There are many French expressions that I adore, but my all time favorite is “Parce que c’est toi”. Which literally translated means: “Because it’s you”. It’s a French way of saying: you’re special. It also means: because I like you I will let you off the hook, but only because you’re you. The longer I work at the 3-star restaurant I cook at, the more I hear this expression.
The other day I was hacking apart palomb, pheasant, and duck carcasses into tiny pieces for our delicious gibier jus. My boss sent me downstairs to work so I wouldn’t annoy him with the continuous whack of my cleaver. As I began to make my way through the endless bird body pile, I got the worst headache in the world from hunger and lack of caffine.
The pastry kitchen was across from my station so I timidly asked the pastry chef if there was anything I could nibble on. He shoed me out of the kitchen with an air of total annoyance. I went back to my body pile deflated and drearily continued on. But minutes later he surprised me with an array of treats: tarte aux pomme, hazlenut and chocolate fondant, and ice cream. As he placed the little treats next to me he said in a jokingly serious tone, “Parce que c’est toi, uh?” and then he said it in English just to make sure I understood, “Becauhze eets you, uh?”
I have a serious sweet tooth and an addiction for dark chocolate. The whole kitchen knows this thanks to my chocolate chip caper but my boss has been keen to pick up on my little addiction. Sometimes after services where he’s yelled at me a whole bunch for making tiny mistakes, I’ll find dark chocolate in my cupboard for the following service. Inevitably after I say “thank you”, I get the response: “Parce que c’est toi, uh?”
He’s not comfortable yelling at a woman – especially one who’s 6 years older than him– but he doesn’t want to treat me differently either. We all get yelled at in the kitchen, it’s just part of the deal. It’s taken me six months to learn just to let it roll off, but a little chocolate goes a long way…
My body is broken and I am definitely ready for the holidays.
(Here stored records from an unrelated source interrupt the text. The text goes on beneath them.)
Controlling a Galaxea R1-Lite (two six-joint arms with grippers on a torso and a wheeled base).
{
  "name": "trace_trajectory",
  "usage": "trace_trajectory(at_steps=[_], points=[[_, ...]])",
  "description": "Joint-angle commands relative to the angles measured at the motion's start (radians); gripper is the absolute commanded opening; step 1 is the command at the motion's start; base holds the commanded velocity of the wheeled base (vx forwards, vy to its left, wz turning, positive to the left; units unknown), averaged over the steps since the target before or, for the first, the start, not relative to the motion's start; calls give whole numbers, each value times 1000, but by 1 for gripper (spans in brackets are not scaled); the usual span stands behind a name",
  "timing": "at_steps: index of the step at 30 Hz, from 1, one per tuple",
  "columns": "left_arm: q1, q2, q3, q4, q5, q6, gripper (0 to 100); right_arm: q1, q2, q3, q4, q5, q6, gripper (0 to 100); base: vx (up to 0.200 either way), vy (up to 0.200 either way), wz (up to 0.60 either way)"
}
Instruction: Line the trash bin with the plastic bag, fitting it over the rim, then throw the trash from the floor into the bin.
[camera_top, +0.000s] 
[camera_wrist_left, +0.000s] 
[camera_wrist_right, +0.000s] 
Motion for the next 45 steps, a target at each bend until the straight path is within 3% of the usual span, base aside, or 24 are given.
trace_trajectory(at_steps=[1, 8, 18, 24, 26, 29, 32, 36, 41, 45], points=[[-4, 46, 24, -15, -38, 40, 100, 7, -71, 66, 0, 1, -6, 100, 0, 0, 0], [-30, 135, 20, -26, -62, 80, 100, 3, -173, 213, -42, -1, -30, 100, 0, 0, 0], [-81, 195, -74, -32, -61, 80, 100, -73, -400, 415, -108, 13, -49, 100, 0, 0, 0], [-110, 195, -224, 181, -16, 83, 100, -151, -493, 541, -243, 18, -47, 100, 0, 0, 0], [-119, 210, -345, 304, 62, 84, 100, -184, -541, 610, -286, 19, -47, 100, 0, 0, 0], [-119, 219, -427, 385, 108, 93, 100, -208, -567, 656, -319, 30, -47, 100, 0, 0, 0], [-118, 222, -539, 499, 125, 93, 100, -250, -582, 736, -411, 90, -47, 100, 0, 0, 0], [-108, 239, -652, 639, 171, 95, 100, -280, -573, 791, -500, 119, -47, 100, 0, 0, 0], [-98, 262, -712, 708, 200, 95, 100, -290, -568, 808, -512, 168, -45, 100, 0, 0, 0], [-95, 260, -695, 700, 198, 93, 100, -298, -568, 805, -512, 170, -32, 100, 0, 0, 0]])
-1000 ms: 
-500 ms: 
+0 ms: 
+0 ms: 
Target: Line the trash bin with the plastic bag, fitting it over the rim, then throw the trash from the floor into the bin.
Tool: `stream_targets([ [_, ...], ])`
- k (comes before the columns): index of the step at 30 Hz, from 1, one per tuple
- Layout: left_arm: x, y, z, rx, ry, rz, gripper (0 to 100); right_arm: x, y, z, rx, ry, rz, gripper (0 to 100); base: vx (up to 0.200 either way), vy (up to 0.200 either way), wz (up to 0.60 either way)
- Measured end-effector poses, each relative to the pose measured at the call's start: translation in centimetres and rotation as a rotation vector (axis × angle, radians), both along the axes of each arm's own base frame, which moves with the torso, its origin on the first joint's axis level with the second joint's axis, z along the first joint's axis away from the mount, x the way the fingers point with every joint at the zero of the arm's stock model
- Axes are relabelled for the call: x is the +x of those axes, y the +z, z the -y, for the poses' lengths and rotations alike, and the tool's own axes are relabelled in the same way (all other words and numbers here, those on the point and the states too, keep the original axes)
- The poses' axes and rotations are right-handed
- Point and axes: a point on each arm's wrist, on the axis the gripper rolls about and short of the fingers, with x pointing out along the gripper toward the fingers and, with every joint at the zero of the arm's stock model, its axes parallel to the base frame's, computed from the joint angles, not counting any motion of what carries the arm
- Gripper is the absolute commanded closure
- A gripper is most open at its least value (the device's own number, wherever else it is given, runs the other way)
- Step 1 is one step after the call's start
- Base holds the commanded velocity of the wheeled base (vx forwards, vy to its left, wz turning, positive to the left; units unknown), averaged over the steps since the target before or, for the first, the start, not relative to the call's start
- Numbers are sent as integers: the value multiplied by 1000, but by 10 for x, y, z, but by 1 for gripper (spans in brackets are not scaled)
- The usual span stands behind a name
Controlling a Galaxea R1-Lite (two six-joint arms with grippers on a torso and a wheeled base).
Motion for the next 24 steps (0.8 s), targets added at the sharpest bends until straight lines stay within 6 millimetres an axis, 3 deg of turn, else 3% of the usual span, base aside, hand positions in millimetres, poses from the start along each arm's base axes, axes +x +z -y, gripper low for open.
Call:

I can barely lift my arms at the end of the long day, my neck is always stiff from looking down and cutting, and my hands are torn apart. My legs are beyond sore from constantly stair climbing with heavy items and I’ve noticed tiny little blue veins that are starting to appear in mass around my thighs. I’m sure a result of standing for fourteen hours a day six days a week. My body is a battleground.
Last Saturday towards the end of service I burst out in tears from the pain in my arms and back and just plain old exhaustion – which, by the way, I have seen every man do here too. I couldn’t stop thinking to myself, “Why am I doing this? Why am I doing this to myself? This is killing me!” It’s impossible to get more than six hours of sleep a night in this industry which makes it difficult for injuries to heal properly or to battle fatigue.
Probably in fear that they might truly break me, this week my boss has brought me all the extra heavy pots and pans I need so I don’t have to go up and down the stairs carrying things that are waaaay out of my league. “Eeets not my job, but, parce que c’est toi…”
I never asked anyone to do this and I wouldn’t dare, but I really am very very appreciative. Sometimes a little bit of feeling special goes and extra, extra long way.